About this task:
Copy out each line of the data holding "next".

Task input:
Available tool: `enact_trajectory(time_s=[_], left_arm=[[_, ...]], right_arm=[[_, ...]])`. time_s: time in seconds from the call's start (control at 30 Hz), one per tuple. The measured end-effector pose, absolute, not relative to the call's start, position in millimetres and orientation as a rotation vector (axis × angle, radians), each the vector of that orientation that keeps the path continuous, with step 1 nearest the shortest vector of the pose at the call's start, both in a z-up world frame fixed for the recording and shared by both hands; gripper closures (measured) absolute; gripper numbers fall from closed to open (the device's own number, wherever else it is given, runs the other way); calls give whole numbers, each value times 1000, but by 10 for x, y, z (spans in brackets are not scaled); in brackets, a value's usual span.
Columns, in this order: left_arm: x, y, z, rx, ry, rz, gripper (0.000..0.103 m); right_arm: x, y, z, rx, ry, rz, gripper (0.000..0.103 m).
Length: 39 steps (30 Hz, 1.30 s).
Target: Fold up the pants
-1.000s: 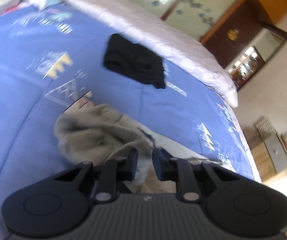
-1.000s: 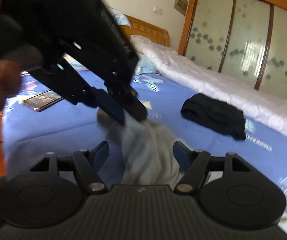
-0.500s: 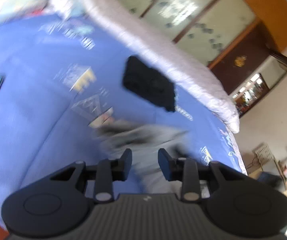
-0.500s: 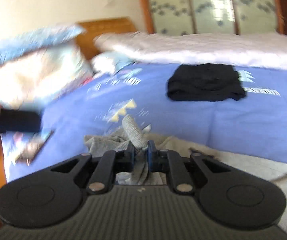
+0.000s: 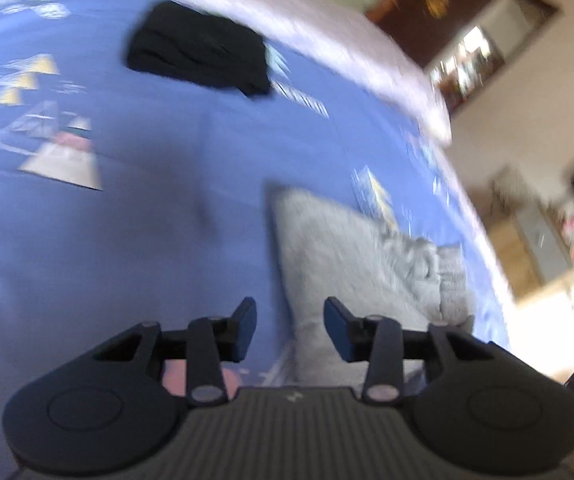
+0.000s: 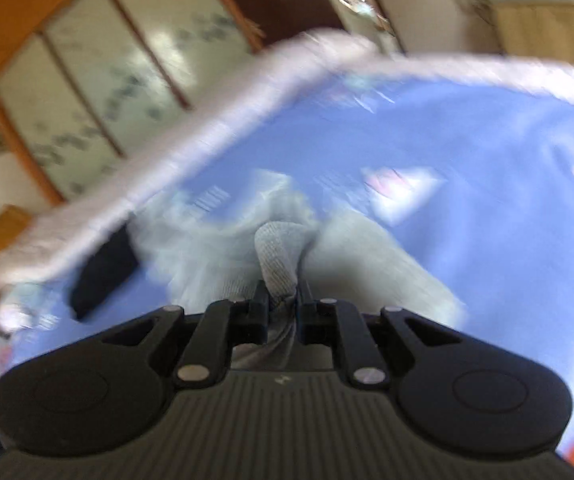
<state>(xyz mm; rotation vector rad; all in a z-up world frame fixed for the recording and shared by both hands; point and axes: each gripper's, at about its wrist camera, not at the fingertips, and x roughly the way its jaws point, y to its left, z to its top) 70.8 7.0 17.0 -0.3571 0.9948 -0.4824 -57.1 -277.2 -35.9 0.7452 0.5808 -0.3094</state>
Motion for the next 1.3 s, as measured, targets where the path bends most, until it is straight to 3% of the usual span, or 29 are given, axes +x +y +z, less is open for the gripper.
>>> enact_trajectory(time_s=[0.07, 0.2, 0.37, 0.5, 0.53, 0.57, 0.6, 0.63, 0.7, 0.83, 0.93, 1.03, 1.07, 1.1, 1.2, 1.27, 1.3], left_arm=[[738, -219, 74, -282, 1029, -493, 56], [795, -468, -142, -248, 1103, -479, 48], [863, -463, -358, -287, 1175, -446, 40], [901, -508, -396, -292, 1190, -438, 38], [896, -525, -391, -284, 1187, -439, 39], [885, -557, -389, -271, 1185, -446, 48], [873, -580, -383, -259, 1183, -458, 57], [851, -621, -370, -242, 1180, -479, 72], [788, -723, -289, -169, 1135, -482, 79], [641, -933, -250, 2, 1078, -500, 80], [550, -1094, -275, 106, 1038, -487, 80], [485, -1137, -277, 166, 1008, -479, 72], [481, -1099, -262, 156, 1014, -481, 68], [484, -1058, -248, 140, 1023, -485, 66], [475, -897, -189, 73, 1045, -514, 52], [511, -767, -178, -13, 1067, -525, 29], [557, -715, -194, -66, 1080, -525, 24]], right_arm=[[-694, -2789, -451, 778, 595, -301, 80], [-780, -2990, -347, 808, 504, -285, 59], [-767, -3120, -207, 712, 408, -308, 58], [-432, -3116, -309, 644, 462, -222, 58], [-349, -3061, -355, 615, 500, -199, 59], [-259, -2985, -421, 579, 558, -165, 69], [-199, -2919, -477, 551, 605, -139, 91], [-178, -2878, -528, 534, 635, -137, 92], [-265, -2961, -508, 595, 593, -156, 95], [-498, -3327, -289, 641, 472, -283, 96], [-340, -3470, -566, 628, 622, -321, 95], [-369, -3516, -792, 687, 637, -346, 82], [-418, -3533, -770, 709, 629, -380, 61], [-458, -3561, -753, 738, 616, -400, 50], [-624, -3650, -687, 803, 565, -407, 50], [-741, -3695, -631, 824, 528, -406, 49], [-801, -3699, -620, 852, 517, -391, 48]])
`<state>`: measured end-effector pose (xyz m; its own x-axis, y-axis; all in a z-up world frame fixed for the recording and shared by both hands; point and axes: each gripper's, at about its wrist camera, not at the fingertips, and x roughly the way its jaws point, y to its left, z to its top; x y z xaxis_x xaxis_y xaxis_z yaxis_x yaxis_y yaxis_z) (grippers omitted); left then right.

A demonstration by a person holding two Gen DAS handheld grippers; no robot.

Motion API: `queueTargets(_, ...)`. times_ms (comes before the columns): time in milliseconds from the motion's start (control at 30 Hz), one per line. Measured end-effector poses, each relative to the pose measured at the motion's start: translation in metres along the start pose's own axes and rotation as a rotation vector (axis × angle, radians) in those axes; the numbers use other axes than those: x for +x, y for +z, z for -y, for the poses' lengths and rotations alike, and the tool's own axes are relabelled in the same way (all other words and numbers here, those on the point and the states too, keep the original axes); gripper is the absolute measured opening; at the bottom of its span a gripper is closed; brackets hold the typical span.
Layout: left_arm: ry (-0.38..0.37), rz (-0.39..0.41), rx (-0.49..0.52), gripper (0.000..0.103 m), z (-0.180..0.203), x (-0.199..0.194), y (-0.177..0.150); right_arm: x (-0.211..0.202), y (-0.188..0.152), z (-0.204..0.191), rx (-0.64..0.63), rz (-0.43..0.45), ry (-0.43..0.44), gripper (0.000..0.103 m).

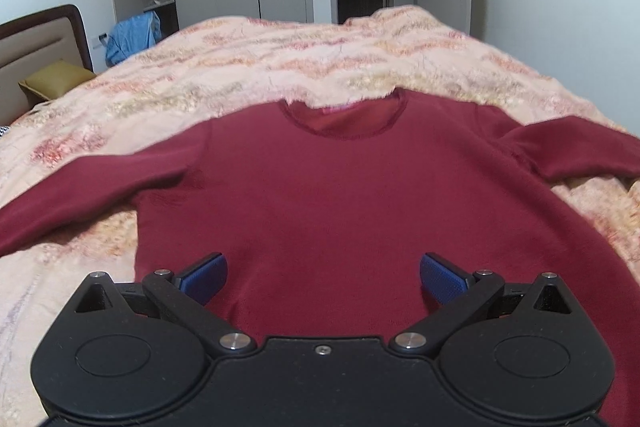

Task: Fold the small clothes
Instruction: 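Grasp the sweater sleeve cuff with the right gripper and lift it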

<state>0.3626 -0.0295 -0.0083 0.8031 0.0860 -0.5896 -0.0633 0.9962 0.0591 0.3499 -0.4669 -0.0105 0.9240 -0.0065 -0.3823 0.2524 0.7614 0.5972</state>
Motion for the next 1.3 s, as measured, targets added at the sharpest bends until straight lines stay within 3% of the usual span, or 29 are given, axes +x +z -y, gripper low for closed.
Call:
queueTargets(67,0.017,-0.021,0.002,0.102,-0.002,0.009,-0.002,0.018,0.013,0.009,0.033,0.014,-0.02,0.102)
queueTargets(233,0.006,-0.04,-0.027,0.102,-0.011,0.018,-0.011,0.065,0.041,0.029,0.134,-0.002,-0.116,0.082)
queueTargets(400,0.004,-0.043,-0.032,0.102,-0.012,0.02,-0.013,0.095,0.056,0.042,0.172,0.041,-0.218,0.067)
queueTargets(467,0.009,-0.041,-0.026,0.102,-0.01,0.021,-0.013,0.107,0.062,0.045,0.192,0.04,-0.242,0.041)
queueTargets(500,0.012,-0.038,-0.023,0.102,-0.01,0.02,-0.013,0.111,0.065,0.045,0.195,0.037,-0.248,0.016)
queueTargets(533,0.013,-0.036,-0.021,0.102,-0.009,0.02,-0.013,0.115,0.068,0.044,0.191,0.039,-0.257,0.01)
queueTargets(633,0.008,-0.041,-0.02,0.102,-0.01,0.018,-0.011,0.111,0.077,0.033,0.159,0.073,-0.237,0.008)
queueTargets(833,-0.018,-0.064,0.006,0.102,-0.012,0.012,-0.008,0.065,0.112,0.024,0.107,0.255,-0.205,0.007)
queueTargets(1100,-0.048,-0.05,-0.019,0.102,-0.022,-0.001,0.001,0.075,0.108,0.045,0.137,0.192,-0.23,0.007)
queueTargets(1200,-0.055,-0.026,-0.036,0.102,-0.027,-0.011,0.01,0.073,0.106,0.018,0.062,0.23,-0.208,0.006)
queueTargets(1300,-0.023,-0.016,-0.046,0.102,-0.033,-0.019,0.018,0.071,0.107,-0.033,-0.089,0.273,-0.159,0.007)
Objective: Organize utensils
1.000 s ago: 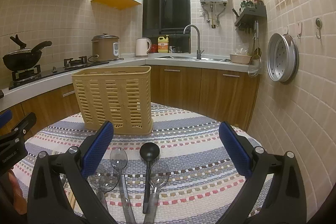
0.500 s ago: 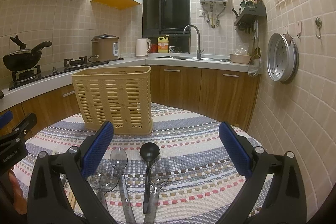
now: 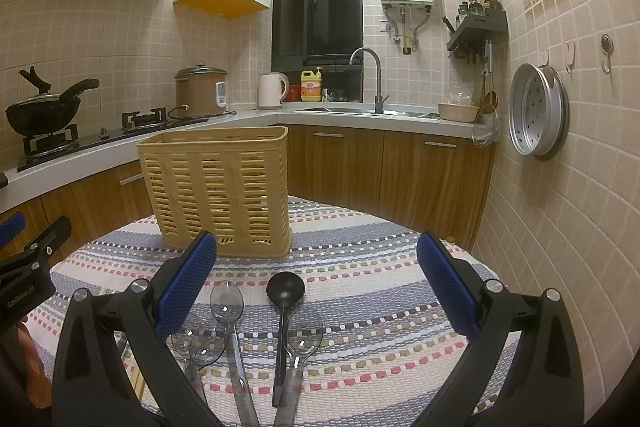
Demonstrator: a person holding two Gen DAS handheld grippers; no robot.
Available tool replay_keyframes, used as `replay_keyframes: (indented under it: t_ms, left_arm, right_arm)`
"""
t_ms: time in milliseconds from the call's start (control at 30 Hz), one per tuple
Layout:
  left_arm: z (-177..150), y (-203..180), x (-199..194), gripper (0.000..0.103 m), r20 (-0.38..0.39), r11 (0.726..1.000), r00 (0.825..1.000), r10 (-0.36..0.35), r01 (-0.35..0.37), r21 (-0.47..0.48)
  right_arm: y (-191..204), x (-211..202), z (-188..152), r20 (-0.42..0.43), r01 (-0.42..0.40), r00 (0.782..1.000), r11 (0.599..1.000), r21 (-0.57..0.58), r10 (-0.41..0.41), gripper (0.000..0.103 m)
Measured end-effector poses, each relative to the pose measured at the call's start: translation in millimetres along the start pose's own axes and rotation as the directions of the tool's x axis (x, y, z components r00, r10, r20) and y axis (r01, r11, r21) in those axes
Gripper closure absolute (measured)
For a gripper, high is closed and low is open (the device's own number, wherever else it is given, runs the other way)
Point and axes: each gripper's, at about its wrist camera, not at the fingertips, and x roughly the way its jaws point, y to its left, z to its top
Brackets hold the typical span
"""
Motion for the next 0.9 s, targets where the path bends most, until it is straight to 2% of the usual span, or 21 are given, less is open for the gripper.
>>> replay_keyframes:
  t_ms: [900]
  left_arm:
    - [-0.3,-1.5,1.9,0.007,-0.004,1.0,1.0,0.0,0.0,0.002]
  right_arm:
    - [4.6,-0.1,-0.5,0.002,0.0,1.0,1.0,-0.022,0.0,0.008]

Solution to this task:
Motion for the next 1.3 s, as measured, targets where the path bends most, until it is straight to 3% of the usual span, or 29 are given, axes +x +y +z, less is open for the gripper.
Motion for the next 1.3 s, as measured, targets added at the sharpest bends until straight lines stay within 3% of the usual span, or 29 are given, axes +x +z -y, gripper low for closed.
Motion for the next 0.9 s, targets where the path bends most, until it is straight to 2% of the usual span, or 21 are given, less is open for the gripper.

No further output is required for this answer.